L'écrivain présentait l'une de ses héroïnes des Crimes de l'amour, Faxelange, comme une « figure romantique ». Ceux qui, dans les décennies suivant sa mort, se réclameront du mot d'ordre romantique, avouent tout bas leur admiration mêlée d'effroi pour une œuvre dont l'inspiration se dissémine dans leurs créations. On ne peut sans doute pas isoler un sillage particulier des Crimes de l'amour. Mais Charles Nodier n'aurait peut-être pas imaginé le couple formé par Jean Sbogar, son brigand-dandy, et la belle Antonia, sans le baron de Franlo et Mlle de Faxelange. Le recueil de 1800 peut être l'un des modèles de Champavert, contes immoraux de Petrus Borel (1833).
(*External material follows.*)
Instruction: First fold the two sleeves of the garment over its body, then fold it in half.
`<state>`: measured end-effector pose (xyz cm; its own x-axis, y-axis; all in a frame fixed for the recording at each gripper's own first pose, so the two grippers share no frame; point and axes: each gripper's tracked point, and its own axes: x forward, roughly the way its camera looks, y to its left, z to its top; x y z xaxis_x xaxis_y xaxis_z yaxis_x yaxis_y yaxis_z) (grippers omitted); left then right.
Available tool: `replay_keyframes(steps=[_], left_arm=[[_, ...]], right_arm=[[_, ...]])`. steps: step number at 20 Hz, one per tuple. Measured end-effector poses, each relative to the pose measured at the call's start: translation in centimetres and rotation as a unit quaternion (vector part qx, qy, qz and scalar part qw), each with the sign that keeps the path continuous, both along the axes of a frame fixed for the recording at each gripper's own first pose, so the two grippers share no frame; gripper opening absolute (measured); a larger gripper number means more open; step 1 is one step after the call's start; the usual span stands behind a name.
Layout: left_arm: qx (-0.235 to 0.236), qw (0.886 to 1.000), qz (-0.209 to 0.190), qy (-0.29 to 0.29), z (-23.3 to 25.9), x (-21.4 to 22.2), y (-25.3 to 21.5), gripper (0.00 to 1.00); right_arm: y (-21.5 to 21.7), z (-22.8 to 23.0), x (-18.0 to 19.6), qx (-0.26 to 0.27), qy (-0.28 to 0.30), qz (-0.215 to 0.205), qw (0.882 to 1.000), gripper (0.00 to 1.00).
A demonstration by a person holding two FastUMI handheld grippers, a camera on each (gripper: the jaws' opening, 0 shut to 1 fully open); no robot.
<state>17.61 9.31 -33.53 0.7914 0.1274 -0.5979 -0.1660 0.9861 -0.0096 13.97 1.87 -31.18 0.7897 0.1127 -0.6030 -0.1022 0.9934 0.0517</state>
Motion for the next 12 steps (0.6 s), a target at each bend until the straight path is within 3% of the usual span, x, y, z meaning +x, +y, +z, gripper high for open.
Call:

Sade se gaussait dans l'Idée sur les romans des Contes moraux de Marmontel, Borel proclame son retournement des valeurs et la nouvelle Monsieur de l'Argentière, l'accusateur reprend le scénario cruel du chantage et de la trahison qui entraîne le viol d'Ernestine et la mort de son amant. Laurence et Antonio, scènes d'une Renaissance italienne hantée par les noires leçons de Machiavel, n'est pas sans faire songer aux Chroniques italiennes : Stendhal parle aussi à leur propos d'histoires tragiques. Son idéal de la passion refuse l'apathie sadienne et la froideur du roué. Mais un François Cenci, richissime aristocrate, qui se vante de son athéisme et de ses amours infâmes, se réjouit de la mort de ses fils et violente sa fille, ressemble fort au Charles Strozzi de Sade. Stendhal refuse seulement d'adopter le point de vue du scélérat et de réduire les victimes à l'état de pâles marionnettes.
Après avoir exploré le romantisme, il faudrait interroger le symbolisme et passer en revue les décadents. Les souvenirs de Poe se confondent avec ceux de Sade dans Les Diaboliques de Barbey et dans les Contes cruels de Villiers. « Il est impossible, Monsieur, que le bonheur puisse se trouver dans le crime », affirme, péremptoire, l'antagoniste de Franval. Ramassée, la formule sert de titre à Barbey pour l'une de ses Diaboliques. Dans plus d'un recueil de contes et de nouvelles, Jean Lorrain a signé sa dette à l'égard du divin marquis.
C'est enfin le surréalisme qu'irrigue l'imaginaire des Crimes de l'amour. Il a inspiré à Maurice Heine et Gilbert Lely leur vocation de biographe et d'éditeur de Sade, tandis que Breton, Char et Eluard, pour ne choisir que les plus grands, chantaient la violence qui ouvre « une brèche dans la nuit morale », et la liberté,
Cette liberté
Pour laquelle le feu même s'est fait homme
Pour laquelle le marquis de Sade défia les siècles de ses grands arbres abstraits
D'acrobates tragiques
Cramponnés au fil de la Vierge du désir.